Brexit has dampened Irish consumer confidence and stymied foreign investment. Ireland’s biggest companies are drawing up backup plans in case of a no-deal Brexit. Business owners fear tariffs, customs paperwork and delayed shipments of goods from Britain. AIB, Ireland’s biggest bank, said this past Monday that one-third of companies have canceled or postponed investments because of Brexit.
“A Brexit ‘no deal’ is clearly the biggest concern,” said Raul Sinha, a banking analyst at JPMorgan Chase.
Cryptocurrency and Ireland
According to Day, blockchain is flourishing in Ireland. The exchange Coinbase, development company Consensys, and Wachsman PR have all opened offices in Dublin. Deloitte deliberately chose Dublin as the home for the EMEA Lab and invested in a dedicated facility.
Day notes that the Irish government has committed 500 million euros toward its Disruptive Technologies Innovation Fund. Through the fund, business and research groups can apply for funding to progress blockchain and other technologies.
“From a Blockchain perspective,” Day said, “we have seen strong engagement from across Ireland’s major sectors (Financial Services, Food & Agriculture, Technology, Aviation and others) in applying Blockchain to address established industry pain points such as transparency, data sharing, fraud and driving efficiency in trading activity.” Fleming also sees many big enterprises adopting blockchain:
“Well, as far as I can see, there is a massive uptake of crypto inside financial firms. From people I have talked to inside the industry, I’d say most firms, including the Big 4, as well as most of the banks located here, will be moving most of their verification methods to the blockchain within a few years.
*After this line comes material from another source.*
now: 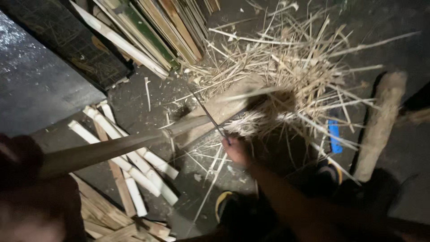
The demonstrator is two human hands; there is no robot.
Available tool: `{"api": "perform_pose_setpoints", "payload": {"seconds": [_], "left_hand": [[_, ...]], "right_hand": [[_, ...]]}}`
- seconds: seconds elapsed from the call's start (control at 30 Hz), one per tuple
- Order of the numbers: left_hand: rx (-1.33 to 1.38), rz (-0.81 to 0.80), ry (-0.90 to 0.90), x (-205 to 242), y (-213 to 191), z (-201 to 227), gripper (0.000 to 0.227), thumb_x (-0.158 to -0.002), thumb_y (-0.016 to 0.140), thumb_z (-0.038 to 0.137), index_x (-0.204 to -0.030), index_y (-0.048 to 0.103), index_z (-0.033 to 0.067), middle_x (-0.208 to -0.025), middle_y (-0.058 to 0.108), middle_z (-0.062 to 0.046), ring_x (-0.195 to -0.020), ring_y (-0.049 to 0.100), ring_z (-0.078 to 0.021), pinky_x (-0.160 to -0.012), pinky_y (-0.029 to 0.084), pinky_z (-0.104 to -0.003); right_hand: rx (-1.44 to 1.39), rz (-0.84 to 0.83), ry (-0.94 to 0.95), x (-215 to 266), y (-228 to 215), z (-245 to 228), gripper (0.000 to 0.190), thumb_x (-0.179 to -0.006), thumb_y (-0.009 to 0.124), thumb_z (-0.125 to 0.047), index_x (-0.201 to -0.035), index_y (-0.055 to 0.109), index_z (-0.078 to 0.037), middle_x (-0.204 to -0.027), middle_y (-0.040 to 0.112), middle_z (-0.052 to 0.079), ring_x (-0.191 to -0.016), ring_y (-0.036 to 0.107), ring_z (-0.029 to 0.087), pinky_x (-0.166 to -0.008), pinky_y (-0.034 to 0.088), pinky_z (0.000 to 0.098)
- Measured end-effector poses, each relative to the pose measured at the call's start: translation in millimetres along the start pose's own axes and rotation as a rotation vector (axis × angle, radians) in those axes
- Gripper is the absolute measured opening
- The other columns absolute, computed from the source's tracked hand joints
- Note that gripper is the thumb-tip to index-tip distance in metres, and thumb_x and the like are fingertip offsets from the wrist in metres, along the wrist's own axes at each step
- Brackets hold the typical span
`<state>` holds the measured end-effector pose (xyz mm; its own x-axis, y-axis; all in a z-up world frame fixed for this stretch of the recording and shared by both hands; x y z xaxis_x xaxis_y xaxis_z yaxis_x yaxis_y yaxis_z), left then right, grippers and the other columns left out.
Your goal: The person uses a knife to split long bamboo sticks into thin strips. They hold the bamboo with one hand and repeatedly strike the knife with the other hand to drive it through the material, creating a pile of shavings and strips on the floor.
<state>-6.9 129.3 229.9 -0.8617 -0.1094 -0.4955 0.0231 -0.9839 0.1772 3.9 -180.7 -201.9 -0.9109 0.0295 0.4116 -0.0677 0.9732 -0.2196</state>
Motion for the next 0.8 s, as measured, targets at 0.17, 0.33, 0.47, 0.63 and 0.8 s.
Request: {"api": "perform_pose_setpoints", "payload": {"seconds": [0.17,0.33,0.47,0.63,0.8], "left_hand": [[0.028,0.053,-0.02,18.9,-9.5,-1.5,0.042,-0.102,0.038,0.053,-0.079,0.043,0.0191,-0.057,0.038,0.003,-0.047,0.036,-0.0119,-0.049,0.036,-0.032],[0.027,0.048,-0.046,13.8,-11.4,-8.3,0.044,-0.101,0.039,0.057,-0.078,0.044,0.02,-0.056,0.038,0.003,-0.047,0.036,-0.0121,-0.049,0.037,-0.032],[0.054,0.044,-0.006,-0.4,-8.3,-13.5,0.045,-0.1,0.039,0.059,-0.076,0.044,0.0207,-0.056,0.038,0.003,-0.047,0.036,-0.0122,-0.049,0.037,-0.033],[0.055,0.064,-0.027,-3.2,-13.4,-17.2,0.047,-0.098,0.04,0.063,-0.075,0.045,0.0216,-0.056,0.039,0.004,-0.047,0.036,-0.0124,-0.049,0.037,-0.033],[0.014,0.047,-0.006,-26.8,-1.1,-6.8,0.049,-0.097,0.041,0.066,-0.074,0.046,0.0225,-0.055,0.039,0.004,-0.047,0.036,-0.0126,-0.049,0.037,-0.034]], "right_hand": [[-0.08,-0.159,-0.203,78.6,27.9,-78.3,0.04,-0.106,0.049,-0.04,-0.112,0.063,-0.002,-0.076,0.064,0.007,-0.068,0.059,0.018,-0.065,0.051,0.036],[0.073,-0.203,-0.152,124.5,45.8,-112.3,0.04,-0.103,0.049,-0.042,-0.107,0.066,-0.005,-0.082,0.071,0.006,-0.072,0.067,0.018,-0.068,0.052,0.0352],[0.098,-0.108,-0.127,68.8,26.1,-72.7,0.044,-0.108,0.049,-0.04,-0.109,0.066,0.0,-0.083,0.068,0.015,-0.075,0.064,0.027,-0.072,0.052,0.0386],[0.369,0.271,-0.7,124.5,39.5,-35.6,0.051,-0.108,0.054,-0.049,-0.126,0.068,-0.004,-0.096,0.071,0.02,-0.086,0.069,0.031,-0.074,0.056,0.0374],[0.098,0.283,-0.408,13.3,11.9,63.2,0.047,-0.107,0.052,-0.05,-0.11,0.073,-0.008,-0.077,0.066,-0.001,-0.064,0.064,0.015,-0.056,0.05,0.0337]]}}
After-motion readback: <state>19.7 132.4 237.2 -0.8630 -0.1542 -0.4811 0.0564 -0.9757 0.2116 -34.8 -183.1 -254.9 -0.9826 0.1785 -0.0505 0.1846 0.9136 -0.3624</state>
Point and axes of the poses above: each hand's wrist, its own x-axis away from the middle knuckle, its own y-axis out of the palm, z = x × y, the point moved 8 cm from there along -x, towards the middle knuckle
People from all over the tech sector are picking up crypto and figuring it out.”
ConsenSys, which opened an office in Dublin last year, remains active in the city.
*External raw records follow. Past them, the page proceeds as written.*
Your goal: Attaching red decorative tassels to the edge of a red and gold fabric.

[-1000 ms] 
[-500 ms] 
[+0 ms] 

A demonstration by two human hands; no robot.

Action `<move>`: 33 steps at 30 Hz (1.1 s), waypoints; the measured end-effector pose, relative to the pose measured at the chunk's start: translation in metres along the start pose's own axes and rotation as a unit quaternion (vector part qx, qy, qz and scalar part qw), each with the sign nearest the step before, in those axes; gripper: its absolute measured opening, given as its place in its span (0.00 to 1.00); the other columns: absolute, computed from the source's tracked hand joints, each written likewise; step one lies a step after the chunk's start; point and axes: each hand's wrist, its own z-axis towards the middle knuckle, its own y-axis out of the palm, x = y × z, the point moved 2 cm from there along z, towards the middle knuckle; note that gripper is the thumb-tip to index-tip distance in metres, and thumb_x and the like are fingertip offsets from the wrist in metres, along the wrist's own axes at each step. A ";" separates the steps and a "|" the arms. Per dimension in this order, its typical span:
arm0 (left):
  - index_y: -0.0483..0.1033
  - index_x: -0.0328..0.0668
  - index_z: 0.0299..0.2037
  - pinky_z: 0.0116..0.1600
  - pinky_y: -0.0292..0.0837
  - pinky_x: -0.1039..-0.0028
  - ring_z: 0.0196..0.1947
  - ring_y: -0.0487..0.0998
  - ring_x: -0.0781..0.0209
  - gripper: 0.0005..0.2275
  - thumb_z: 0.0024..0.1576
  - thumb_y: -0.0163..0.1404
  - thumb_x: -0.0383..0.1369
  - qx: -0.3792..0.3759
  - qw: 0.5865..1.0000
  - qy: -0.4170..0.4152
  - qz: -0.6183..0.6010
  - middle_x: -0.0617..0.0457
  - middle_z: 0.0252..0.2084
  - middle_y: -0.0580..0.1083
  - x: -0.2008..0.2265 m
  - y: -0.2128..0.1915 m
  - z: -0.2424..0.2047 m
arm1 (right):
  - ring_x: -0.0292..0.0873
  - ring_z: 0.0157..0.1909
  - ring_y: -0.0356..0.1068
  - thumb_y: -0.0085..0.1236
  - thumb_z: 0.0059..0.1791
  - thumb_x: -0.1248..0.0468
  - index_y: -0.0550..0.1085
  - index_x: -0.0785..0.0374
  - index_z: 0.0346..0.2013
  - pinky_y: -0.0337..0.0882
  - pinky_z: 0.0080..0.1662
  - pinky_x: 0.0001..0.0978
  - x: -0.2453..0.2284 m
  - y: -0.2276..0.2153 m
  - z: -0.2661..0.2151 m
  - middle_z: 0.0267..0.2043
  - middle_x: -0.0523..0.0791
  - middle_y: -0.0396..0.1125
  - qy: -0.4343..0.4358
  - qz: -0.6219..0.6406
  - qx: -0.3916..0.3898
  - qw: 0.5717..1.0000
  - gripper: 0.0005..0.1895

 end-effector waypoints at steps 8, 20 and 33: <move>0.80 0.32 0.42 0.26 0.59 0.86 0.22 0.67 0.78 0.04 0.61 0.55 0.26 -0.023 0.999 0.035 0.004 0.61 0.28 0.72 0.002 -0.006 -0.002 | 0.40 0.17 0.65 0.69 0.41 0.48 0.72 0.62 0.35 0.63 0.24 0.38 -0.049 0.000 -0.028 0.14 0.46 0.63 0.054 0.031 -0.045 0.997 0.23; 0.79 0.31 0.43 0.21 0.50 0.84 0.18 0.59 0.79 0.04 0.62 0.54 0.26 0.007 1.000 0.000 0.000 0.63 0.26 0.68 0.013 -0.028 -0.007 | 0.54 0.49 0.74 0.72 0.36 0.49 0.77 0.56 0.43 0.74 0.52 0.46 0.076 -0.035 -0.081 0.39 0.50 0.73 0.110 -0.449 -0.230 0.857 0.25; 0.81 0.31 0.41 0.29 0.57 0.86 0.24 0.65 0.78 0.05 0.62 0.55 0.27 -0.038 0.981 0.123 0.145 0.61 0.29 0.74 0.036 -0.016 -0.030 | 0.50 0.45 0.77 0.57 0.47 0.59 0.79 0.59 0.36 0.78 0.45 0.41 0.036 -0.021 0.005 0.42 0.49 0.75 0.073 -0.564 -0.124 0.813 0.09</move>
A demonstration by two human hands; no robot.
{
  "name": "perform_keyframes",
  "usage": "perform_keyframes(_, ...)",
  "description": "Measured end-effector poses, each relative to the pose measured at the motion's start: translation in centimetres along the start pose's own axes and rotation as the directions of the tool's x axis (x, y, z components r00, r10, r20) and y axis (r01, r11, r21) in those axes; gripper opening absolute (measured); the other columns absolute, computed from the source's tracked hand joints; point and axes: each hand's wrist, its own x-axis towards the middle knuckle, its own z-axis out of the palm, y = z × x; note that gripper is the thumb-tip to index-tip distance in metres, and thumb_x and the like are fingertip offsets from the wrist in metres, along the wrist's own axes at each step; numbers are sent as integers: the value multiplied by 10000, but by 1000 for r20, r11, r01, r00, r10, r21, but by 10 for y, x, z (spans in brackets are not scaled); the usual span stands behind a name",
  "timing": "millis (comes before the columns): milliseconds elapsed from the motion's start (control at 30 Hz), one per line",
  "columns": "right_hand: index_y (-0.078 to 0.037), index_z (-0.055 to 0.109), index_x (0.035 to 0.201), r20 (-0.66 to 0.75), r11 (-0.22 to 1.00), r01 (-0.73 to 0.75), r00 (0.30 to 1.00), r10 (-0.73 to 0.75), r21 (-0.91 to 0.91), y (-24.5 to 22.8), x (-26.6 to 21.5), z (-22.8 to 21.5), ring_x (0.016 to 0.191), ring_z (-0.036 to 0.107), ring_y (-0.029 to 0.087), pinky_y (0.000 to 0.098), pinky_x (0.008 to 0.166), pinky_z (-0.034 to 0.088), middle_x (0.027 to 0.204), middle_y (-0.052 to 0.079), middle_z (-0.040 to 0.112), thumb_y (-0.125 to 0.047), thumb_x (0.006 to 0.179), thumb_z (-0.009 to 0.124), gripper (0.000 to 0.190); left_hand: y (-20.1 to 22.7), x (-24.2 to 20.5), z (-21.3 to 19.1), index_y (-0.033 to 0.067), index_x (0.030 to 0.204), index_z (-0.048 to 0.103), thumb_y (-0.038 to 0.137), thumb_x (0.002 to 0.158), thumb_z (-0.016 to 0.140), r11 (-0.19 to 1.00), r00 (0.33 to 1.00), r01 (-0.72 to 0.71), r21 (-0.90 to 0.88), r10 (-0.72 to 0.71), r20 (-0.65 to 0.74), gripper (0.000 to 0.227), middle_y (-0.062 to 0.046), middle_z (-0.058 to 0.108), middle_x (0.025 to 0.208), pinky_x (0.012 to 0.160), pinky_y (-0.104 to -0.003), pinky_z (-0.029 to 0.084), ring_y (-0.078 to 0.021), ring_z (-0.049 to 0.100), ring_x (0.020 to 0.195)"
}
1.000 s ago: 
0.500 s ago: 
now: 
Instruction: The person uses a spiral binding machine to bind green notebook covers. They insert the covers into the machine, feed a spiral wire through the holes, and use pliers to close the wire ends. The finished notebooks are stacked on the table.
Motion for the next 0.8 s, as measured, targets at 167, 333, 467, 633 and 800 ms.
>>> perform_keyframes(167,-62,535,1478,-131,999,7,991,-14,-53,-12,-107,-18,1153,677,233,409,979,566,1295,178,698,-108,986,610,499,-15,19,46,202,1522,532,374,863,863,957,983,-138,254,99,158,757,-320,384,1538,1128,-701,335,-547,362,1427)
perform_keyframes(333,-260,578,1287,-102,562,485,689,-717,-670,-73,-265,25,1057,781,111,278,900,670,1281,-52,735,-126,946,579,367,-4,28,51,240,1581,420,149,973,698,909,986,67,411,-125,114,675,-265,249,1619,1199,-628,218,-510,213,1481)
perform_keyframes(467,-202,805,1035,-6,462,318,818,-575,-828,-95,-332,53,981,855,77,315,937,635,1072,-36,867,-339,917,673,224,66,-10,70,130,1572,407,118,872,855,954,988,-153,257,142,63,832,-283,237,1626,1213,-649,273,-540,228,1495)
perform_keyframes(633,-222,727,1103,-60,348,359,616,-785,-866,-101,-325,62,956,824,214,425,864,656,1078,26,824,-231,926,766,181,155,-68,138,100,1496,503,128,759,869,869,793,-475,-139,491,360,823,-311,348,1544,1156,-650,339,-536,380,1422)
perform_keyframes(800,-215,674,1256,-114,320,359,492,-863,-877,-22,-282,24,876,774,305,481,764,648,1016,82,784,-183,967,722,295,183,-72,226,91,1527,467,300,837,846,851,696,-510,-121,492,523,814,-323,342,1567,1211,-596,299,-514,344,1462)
“What is surprising is the amount of blockchain activity taking place in Ireland,” ConsenSys Ireland MD Lory Kehoe told Cointelegraph. “While the blockchain eco-system is relatively new in Ireland we are seeing rapid development of the market here.”
Kehoe cites working groups like Blockchain Ireland (BI), a group of government and private companies and individuals, as a big part of the development of the ecosystem there:
“Ireland has a number of fantastic third level programmes in computer science and also a talent center of thousands of people who have come to work for some of the major social and tech companies that have their EMEA headquarters here.”
He believes, however, more needs to be done to ensure that coding and developer education is introduced to the education cycle early.
“Business and government need to work together to equip Irish citizens with the skills they need to work in the economy of the future,” Kehoe said.
The government’s role
Jillian Godsil, co-founder of Blockleaders.io — who also works with Blockchain Ireland — and Kehoe both mentioned “exciting news” coming soon from Blockchain Ireland.
“The whole of Ireland will go crazy for Blockchain,” Godsil said.
The growth of the blockchain industry comes as tech and finance companies move to Dublin — many are coming from the U.K. ahead of Brexit. So, while throughout history the Irish have left their homeland to seek work, hundreds of U.K. businesses are already relocating to the Emerald Isle in order to keep operations based inside the EU, thus creating more jobs for those living in Ireland.
Barclays, Bank of America, CitiBank, Google, Facebook and more are all moving their EU headquarters to Ireland from London. Citibank and Bank of America have merged U.K.-based subsidiaries into Irish subsidiaries, bringing in billions worth of assets to the country.
Still, Brexit looms. It could decide whether Ireland’s boom continues or goes bust. In the words of Mastercard’s Fleming, we’ll have to wait and see.